Go to the line that contains "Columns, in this" and extract it along with every line after it, exactly, through the end of the data below.

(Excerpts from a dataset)
◇ ◇ ◇

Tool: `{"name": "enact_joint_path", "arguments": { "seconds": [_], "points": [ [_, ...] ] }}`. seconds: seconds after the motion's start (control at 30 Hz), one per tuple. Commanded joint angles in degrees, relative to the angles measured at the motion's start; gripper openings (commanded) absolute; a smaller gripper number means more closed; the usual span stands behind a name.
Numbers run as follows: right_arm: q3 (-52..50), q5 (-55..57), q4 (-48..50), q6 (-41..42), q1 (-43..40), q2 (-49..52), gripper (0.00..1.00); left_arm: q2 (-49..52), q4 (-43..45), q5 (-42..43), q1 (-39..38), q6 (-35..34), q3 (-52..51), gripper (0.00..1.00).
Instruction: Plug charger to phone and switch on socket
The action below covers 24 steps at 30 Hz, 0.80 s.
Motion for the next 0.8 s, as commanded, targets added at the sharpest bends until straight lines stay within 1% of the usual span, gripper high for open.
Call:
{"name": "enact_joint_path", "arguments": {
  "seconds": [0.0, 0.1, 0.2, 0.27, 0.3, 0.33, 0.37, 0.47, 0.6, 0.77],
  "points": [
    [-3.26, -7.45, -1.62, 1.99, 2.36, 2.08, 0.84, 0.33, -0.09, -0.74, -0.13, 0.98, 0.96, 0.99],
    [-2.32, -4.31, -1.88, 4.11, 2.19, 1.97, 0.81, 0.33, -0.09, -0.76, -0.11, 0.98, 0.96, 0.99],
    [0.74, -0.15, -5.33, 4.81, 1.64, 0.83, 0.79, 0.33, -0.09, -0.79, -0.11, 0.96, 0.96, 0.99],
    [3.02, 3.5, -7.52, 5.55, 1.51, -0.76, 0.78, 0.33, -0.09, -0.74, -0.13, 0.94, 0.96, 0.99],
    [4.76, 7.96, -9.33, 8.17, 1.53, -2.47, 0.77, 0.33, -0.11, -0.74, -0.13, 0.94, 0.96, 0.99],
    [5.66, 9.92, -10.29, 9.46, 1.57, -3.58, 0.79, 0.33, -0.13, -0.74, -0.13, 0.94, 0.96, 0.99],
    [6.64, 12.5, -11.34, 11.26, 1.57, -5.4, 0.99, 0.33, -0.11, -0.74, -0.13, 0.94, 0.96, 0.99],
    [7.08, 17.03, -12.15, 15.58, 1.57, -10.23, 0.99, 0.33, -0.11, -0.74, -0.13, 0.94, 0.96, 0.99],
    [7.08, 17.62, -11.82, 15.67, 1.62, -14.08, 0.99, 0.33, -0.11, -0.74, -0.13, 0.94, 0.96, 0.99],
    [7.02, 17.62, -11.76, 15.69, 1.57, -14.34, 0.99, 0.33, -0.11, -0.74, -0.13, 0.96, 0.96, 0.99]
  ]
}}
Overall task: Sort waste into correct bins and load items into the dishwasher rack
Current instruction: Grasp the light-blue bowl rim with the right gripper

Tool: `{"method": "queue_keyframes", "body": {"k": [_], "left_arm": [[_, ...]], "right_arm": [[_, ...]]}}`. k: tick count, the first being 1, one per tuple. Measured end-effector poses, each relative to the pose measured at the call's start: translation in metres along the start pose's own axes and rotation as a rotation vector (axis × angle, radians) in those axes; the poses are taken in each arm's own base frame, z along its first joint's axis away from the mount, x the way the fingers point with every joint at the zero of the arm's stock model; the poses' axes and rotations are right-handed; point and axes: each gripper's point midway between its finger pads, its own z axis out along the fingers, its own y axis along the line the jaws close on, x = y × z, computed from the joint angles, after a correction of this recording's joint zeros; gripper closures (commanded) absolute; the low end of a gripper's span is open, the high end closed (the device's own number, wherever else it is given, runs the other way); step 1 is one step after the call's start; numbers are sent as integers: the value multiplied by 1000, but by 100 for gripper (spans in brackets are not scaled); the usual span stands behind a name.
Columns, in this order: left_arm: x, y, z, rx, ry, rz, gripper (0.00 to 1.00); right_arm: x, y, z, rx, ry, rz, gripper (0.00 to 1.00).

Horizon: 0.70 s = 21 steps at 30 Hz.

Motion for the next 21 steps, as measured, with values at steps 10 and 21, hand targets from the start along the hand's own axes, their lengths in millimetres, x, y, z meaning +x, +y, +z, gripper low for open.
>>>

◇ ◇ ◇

REPLY -
Columns, in this order: left_arm: x, y, z, rx, ry, rz, gripper (0.00 to 1.00); right_arm: x, y, z, rx, ry, rz, gripper (0.00 to 1.00).

Horizon: 0.70 s = 21 steps at 30 Hz.

Motion for the next 21 steps, as measured, with values at steps 10 and 21, hand targets from the start along the hand's own axes, their lengths in millimetres, x, y, z meaning +x, +y, +z, gripper low for open.
>>>

This completes the output for the exercise.